All posts by John Pawlikowski

John T. Pawlikowski, OSM, Ph.D., retired Professor of Social Ethics and Director of Catholic-Jewish Studies at the Catholic Theological Union, is a priest of the Servite order. He is the author or editor of numerous books, including The Challenge of the Holocaust for Christian Theology, Christ in the Light of the Christian-Jewish Dialogue, Jesus and the Theology of Israel, and Reinterpreting Revelation and Tradition: Jews and Christians in Conversation. He serves on the editorial boards of the Journal of Ecumenical Studies, Journal of Holocaust and Genocide Studies, Explorations, and Shofar: an Interdisciplinary Journal of Jewish Studies. Fr. Pawlikowski was appointed by President Carter to the United States Holocaust Memorial Council in 1980, and reappointed by subsequent Presidents. He is also a board member of the National Polish American-Jewish American Council, a member of the Advisory Committee on Catholic-Jewish Relations of the United States Conference of Catholic Bishops, chairs the Advisory Council of the National Catholic Center for Holocaust Education at Seton Hill College, and serves on the board of directors of the U.S. Interreligious Committee for Peace in the Middle East, the National Christian Leadership Conference for Israel, and the Annual Scholars’ Conference on Holocaust, Genocide and the Church Struggle. In 2000, he served as a delegate to the Millennium Summit of the World’s Religious and Spiritual Leaders convened at the United Nations by Secretary General Kofi Annan.

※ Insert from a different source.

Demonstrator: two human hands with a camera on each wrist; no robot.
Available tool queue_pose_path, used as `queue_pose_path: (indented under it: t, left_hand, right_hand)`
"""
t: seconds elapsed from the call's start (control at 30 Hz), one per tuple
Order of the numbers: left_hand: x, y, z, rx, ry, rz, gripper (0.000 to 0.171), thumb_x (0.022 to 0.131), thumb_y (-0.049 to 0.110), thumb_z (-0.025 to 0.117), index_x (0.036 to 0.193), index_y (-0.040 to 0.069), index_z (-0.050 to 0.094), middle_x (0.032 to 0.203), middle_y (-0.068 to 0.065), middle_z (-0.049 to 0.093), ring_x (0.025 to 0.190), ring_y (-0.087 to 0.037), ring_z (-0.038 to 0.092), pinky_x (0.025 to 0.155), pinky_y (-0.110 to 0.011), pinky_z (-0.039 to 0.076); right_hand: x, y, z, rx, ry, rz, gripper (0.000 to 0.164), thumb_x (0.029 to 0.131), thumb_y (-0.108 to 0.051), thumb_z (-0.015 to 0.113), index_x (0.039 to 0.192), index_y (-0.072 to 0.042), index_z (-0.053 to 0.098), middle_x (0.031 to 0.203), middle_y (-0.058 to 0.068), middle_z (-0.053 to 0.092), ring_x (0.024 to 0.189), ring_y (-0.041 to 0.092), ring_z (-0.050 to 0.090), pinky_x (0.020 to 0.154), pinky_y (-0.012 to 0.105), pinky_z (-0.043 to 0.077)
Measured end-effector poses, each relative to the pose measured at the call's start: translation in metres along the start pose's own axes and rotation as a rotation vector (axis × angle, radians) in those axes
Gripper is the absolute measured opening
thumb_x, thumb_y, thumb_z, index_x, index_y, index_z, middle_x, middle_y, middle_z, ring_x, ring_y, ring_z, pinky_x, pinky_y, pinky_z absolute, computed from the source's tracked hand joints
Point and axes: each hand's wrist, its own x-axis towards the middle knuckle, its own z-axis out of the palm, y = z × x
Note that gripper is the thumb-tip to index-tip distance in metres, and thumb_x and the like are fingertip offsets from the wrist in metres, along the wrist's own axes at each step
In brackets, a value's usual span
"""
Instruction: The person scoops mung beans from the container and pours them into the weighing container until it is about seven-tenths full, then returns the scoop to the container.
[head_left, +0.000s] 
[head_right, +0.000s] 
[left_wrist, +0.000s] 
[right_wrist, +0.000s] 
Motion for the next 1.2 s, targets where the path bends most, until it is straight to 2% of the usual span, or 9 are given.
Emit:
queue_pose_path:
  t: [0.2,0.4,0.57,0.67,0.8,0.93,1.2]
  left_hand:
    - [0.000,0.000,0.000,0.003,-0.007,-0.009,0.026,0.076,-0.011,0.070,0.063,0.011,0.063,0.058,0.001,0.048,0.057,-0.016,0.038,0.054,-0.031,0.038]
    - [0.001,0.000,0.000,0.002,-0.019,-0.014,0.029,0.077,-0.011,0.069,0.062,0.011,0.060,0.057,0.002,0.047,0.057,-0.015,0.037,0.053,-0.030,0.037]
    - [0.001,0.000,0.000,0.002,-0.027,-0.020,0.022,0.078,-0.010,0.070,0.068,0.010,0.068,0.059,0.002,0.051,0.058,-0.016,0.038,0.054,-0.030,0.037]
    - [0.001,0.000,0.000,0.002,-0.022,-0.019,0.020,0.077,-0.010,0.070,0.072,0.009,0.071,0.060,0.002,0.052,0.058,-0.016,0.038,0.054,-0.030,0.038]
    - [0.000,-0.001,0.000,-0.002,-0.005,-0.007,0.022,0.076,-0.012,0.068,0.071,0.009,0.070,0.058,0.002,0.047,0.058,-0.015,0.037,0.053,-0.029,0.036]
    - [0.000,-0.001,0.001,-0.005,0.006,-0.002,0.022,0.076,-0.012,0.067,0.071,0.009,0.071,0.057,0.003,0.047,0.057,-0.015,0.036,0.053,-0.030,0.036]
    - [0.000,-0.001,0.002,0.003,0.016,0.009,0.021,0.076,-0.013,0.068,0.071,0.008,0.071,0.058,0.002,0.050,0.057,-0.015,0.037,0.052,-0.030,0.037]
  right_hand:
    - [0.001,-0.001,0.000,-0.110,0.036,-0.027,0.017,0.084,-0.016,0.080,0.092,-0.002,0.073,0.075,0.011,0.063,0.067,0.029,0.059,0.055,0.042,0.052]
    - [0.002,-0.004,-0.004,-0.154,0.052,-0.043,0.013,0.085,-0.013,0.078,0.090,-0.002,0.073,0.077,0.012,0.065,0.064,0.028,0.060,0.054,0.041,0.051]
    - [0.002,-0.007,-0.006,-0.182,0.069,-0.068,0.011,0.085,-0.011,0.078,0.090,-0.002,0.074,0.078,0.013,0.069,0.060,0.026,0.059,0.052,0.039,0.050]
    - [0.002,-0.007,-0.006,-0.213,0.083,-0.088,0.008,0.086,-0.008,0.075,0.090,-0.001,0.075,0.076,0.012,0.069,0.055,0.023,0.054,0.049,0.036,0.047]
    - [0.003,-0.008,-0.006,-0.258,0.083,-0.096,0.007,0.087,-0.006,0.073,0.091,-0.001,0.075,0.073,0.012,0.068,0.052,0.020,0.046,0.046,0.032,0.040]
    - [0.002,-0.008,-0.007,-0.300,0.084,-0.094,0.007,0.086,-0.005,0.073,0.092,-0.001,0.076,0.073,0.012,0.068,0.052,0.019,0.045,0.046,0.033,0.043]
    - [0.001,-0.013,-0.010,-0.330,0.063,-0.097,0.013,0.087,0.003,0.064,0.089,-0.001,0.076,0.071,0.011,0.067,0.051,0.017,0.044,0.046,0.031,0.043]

Climate Change and Global Cities – by the Rev. Dr. John Pawlikowski

The Chicago Council of Global Affairs brought 51 mayors & staff to Chicago to develop a flexible mayoral covenant on climate change within North America. The session in which I was a participant was led by the mayors of Chicago, Vancouver,Montreal, Washington and a modest size city of 150,000 in Mexico. NY TIMES writer Thomas Friedman chaired this session.
Allow me now to share some of the important points that arose from the discussion.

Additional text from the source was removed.